All patients at baseline had glycosylated hemoglobin (HbA1C) levels between 7% and 10%. Most patients had long-standing diabetes and were on anti-diabetic, anti-hypertensive and statin medication. Patients were randomized to 10 mg of empagliflozin, 25 mg of empagliflozin or placebo for around 3 years.
The reduction in the composite of clinical outcome was driven largely by the reduced cardiovascular deaths. The outcomes in the two empagliflozin groups were similar and hence they were pooled. The primary composite outcome (CV-related death, nonfatal myocardial infarction, or nonfatal stroke) occurred significantly less in the treated group (10.5%) than with placebo (12.1%), p = 0.04. There was a 2.2% reduction in cardiovascular death (3.7% vs. 5.9%; p< 0.001). The reduction in mortality was however not accompanied by significantly reduced myocardial infarction or stroke.
Recently it was shown that lixisenatide (GLP-1; glucagon like receptor analogue) and saxaglaptin (DPP 4 inhibitor) neither increased nor decreased cardiovascular risk in patients with diabetes. It is for the first time that an anti-diabetic drug (empagliflozin) has demonstrated clear cardiovascular superiority while treating diabetic patients. Diabetes is a dreaded risk factor for coronary disease and stroke but ironically for all these years the treating physician did not have a single drug to lower this risk.
The investigators have so far been unable to explain reduced mortality without any anti-atherosclerotic effect. The life expectancy of diabetic patients at high cardiovascular risk is reduced by almost 12 years on an average. Empagliflozin was associated with fewer deaths after myocardial infarction, fewer deaths in heart failure patients and less deaths of unknown cause. There was increased rate of genital infections with empagliflozin compared with placebo (6.4% vs. 1%, p < 0.01).

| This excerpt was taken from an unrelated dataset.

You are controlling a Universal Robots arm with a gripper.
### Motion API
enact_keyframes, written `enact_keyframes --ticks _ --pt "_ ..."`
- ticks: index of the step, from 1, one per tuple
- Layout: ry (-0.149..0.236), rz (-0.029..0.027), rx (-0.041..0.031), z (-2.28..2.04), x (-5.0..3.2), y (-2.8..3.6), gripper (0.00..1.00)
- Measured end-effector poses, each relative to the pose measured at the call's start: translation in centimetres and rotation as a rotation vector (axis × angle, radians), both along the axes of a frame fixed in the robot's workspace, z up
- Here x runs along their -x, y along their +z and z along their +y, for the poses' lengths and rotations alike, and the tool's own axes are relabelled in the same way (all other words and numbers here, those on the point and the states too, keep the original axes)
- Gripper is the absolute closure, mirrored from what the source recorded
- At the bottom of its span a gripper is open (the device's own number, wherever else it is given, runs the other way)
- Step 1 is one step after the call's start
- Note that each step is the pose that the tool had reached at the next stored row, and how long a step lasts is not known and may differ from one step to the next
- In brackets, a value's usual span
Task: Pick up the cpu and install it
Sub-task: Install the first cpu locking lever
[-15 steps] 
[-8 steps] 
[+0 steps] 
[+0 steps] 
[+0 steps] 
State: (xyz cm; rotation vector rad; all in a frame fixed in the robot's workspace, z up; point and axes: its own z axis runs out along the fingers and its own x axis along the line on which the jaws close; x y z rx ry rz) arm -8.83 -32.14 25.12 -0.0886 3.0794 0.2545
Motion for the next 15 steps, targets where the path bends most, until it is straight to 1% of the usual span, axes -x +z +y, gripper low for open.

There was also a significant 35% relative reduction in heart failure hospitalization with empagliflozin and this may explain reduction in mortality without reduction in myocardial infarction or stroke. Empagliflozin, by promoting osmotic diuresis, may be correcting diastolic heart failure or early systolic heart failure and preventing sudden cardiac death due to arrhythmias. It is unclear at this stage whether the cardiovascular benefits of empagliflozin can be extrapolated to other SGLT2 inhibitors. The cost of this new drug is expected to be a stiff US $ 5,000 annually and therefore for every 50 patients treated for 3 years to benefit 1 person the economic burden will be almost $750,000 for that duration.
The mechanisms behind the cardiovascular benefits of empagliflozin besides diuresis could be improvement in arterial stiffness, lesser cardiac oxygen demand, reduction in albuminuria, lower serum uric acid level, lesser visceral fat and improvement in blood pressure. Interestingly empagliflozin was significantly effective when HBA1C was less than 8.5% and in those with body mass index (BMI) equal or more than 30 and not in those more than 30. The EMPG-REG Outcome Trial has shown for the first time that a glucose lowering drug given to patients with type 2 diabetes and established cardiovascular disease may lower rate of death and hospitalisation for congestive heart failure.